Durante uma visita oficial a Israel, o presidente da Argentina, Javier Milei, comentou pela primeira vez a decisão da Suprema Corte argentina que confirmou a condenação da ex-presidente Cristina Kirchner a seis anos de prisão e inelegibilidade política vitalícia. Em evento realizado nesta quinta-feira (12) na Universidade Hebraica de Jerusalém, Milei afirmou que “a Justiça fez justiça”, destacando o papel independente do Judiciário no processo.
“Não tenho nenhum mérito no fato de que a Justiça definitivamente agiu de acordo com a República.
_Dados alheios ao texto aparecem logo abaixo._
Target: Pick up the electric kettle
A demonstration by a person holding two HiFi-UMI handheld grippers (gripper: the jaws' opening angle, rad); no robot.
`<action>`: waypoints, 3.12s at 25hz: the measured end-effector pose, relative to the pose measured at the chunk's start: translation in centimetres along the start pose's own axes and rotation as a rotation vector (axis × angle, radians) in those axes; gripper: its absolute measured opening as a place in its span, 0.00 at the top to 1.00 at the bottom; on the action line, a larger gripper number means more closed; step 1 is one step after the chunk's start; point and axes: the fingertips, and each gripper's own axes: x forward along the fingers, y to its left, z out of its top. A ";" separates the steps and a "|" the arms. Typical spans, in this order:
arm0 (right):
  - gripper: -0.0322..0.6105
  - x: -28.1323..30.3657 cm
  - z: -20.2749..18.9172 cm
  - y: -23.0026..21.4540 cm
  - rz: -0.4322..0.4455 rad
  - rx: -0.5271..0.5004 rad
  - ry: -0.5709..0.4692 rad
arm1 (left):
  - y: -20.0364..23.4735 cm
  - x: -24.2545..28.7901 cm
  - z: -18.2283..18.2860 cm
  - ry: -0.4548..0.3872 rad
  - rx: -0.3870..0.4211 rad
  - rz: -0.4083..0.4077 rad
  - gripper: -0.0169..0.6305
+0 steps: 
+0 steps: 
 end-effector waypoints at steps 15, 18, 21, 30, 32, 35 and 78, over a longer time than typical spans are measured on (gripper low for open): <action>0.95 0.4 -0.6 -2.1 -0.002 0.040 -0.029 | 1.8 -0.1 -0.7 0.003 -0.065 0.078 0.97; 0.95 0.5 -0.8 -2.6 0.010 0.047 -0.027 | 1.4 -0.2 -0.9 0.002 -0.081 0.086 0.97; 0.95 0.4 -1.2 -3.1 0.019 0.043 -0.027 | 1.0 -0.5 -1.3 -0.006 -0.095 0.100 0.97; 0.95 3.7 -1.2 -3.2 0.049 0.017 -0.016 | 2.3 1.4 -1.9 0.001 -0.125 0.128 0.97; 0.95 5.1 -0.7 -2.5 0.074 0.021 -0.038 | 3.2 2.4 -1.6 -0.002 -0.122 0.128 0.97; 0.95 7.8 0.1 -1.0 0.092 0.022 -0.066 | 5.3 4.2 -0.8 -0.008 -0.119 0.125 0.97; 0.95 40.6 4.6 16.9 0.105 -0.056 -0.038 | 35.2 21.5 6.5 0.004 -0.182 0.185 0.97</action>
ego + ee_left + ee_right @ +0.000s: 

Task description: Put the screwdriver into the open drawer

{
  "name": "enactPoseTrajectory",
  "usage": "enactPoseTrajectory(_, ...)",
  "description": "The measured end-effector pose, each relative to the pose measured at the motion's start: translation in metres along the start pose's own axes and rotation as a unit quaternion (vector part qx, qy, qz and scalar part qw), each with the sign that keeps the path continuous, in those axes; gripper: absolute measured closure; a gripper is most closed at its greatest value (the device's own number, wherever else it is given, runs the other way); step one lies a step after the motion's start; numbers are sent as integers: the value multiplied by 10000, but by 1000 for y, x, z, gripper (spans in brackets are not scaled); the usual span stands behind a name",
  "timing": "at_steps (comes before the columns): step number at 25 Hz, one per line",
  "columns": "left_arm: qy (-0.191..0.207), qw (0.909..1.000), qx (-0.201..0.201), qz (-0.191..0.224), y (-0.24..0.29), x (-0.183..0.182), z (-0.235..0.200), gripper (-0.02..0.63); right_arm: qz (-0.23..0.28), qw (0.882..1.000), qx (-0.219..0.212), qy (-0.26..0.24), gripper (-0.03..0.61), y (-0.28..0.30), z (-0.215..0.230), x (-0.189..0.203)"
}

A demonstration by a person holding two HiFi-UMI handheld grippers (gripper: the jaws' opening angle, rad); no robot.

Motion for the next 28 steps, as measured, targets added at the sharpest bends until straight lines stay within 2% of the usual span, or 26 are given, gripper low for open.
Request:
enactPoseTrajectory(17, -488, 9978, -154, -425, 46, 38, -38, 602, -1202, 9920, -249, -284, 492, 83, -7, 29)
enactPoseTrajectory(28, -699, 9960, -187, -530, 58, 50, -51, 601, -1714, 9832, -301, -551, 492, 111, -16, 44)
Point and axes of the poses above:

É tudo mérito do Judiciário, da Suprema Corte”, disse o presidente, ressaltando que sua gestão não interfere nas decisões do sistema judicial. “Como o primeiro presidente que não interfere na Justiça, os resultados estão aí para todos verem: a justiça foi feita”, completou.
A declaração de Milei ocorre poucos dias após o Supremo argentino rejeitar o último recurso apresentado por Cristina Kirchner, mantendo sua condenação por corrupção em contratos de obras rodoviárias durante os governos dela e de seu falecido marido, Néstor Kirchner, entre 2003 e 2015.
A defesa da ex-presidente, que tem 72 anos, já entrou com um pedido para que ela cumpra a pena em regime domiciliar, com base em sua idade. Os advogados também anunciaram que pretendem denunciar o caso ao Tribunal Penal Internacional, alegando perseguição política por parte do atual governo.
Cristina Kirchner segue sendo uma das figuras mais influentes da política argentina e também uma das principais vozes da oposição ao governo Milei. Ela nega todas as acusações e afirma ser vítima de um processo de “lawfare” — o uso do sistema judiciário como arma política.
Enquanto isso, a decisão da Suprema Corte e a postura de Milei reforçam a divisão política no país, aprofundando o embate entre kirchneristas e o atual governo liberal. O desfecho do caso pode impactar diretamente o clima institucional e o debate público na Argentina nos próximos meses.